Songs Rhino loves, #83: Funkdoobiest - “Lost In Thought” (prod. DJ Muggs)
I think this one is basically flawless.
Jason “Son Doobie” Vásquez is a Latiné rapper from Southern California, and this song appears on Brothas Doobie, the second album he made with the group he was in, Funkdoobiest. Of all the dozens of great rap songs that my elder brother, who is one of this newsletter’s most avid readers, introduced me to starting around the year 2000, when I was first developing a relationship to rap music, it’s one of those that has the strongest nostalgic hold on me, especially because I have such fond memories of dancing to it with him when I went to visit him during the period when he was attending Concordia University in Montréal, sometime around the year 2002. But it ain’t only nostalgia that causes this song to mean so much to me – I consider this individual song to feature one of the most lucid performances any rapper has ever given in the entire history of the artform, and I also think that, with its perfect freaky organ and chiming bells, it’s one of the finest hours in the career of the illustrious DJ Muggs, the Italian-American don who has been making trippy, funky, head-blown rap beats for 30 years. Content note for some mildly salty language, but if you like hearing a rapper really attack the microphone with “I’m the shit and I know it!” presence and verve, I feel like what Son Doobie does here is a very difficult achievement to deny.
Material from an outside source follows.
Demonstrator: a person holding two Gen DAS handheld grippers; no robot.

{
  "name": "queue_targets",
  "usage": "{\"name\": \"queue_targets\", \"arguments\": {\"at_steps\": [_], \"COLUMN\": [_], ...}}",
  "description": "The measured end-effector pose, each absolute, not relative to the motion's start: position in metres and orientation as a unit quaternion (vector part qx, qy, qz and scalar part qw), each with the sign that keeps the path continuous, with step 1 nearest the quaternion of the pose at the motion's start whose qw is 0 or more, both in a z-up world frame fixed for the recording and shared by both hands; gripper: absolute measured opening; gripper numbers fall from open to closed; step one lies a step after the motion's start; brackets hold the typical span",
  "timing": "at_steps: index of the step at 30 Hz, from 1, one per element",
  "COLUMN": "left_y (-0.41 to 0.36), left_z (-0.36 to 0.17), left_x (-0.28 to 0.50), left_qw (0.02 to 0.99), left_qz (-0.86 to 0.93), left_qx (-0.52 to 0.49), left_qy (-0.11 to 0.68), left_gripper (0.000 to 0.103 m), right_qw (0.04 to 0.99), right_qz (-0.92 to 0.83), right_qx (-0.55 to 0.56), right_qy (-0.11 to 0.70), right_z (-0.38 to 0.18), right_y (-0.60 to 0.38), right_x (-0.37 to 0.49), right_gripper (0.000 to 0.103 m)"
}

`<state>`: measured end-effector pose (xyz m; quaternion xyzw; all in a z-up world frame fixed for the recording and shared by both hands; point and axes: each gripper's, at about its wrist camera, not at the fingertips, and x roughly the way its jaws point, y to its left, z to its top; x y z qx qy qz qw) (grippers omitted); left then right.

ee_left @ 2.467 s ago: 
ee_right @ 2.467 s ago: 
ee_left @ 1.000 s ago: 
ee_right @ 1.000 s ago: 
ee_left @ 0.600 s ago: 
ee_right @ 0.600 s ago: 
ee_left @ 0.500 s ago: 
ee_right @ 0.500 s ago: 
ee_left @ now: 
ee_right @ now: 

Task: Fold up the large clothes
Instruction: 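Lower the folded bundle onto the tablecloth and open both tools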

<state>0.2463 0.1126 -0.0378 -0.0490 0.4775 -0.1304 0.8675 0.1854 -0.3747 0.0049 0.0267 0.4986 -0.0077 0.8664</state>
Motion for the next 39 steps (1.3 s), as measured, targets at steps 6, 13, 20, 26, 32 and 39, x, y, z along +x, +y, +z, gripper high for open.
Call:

I also think Brothas Doobie, which was made in 1995, is one of the best full-length rap LPs ever; it has a little bit of material that’s too filthy for my taste, songs like “Rock On” (which is a beautifully executed tribute to the somewhat weird but mostly benign Black nationalist cult known as the 5% Nation of Gods and Earths) and the searing “Dedicated” have been important to me for years, too. There’s even a chance that one of them could show up in this column at some future point. And I can virtually guarantee that Son Doobie’s mentor B-Real, of the famous and popular Latiné stoner rap group Cypress Hill, will appear in this column before long. The second Cypress Hill album, Black Sunday, is even better than Brothas Doobie, so I’ll discuss it here eventually. In the meantime, for those of you who like dirty rap, this one gets my highest recommendstion!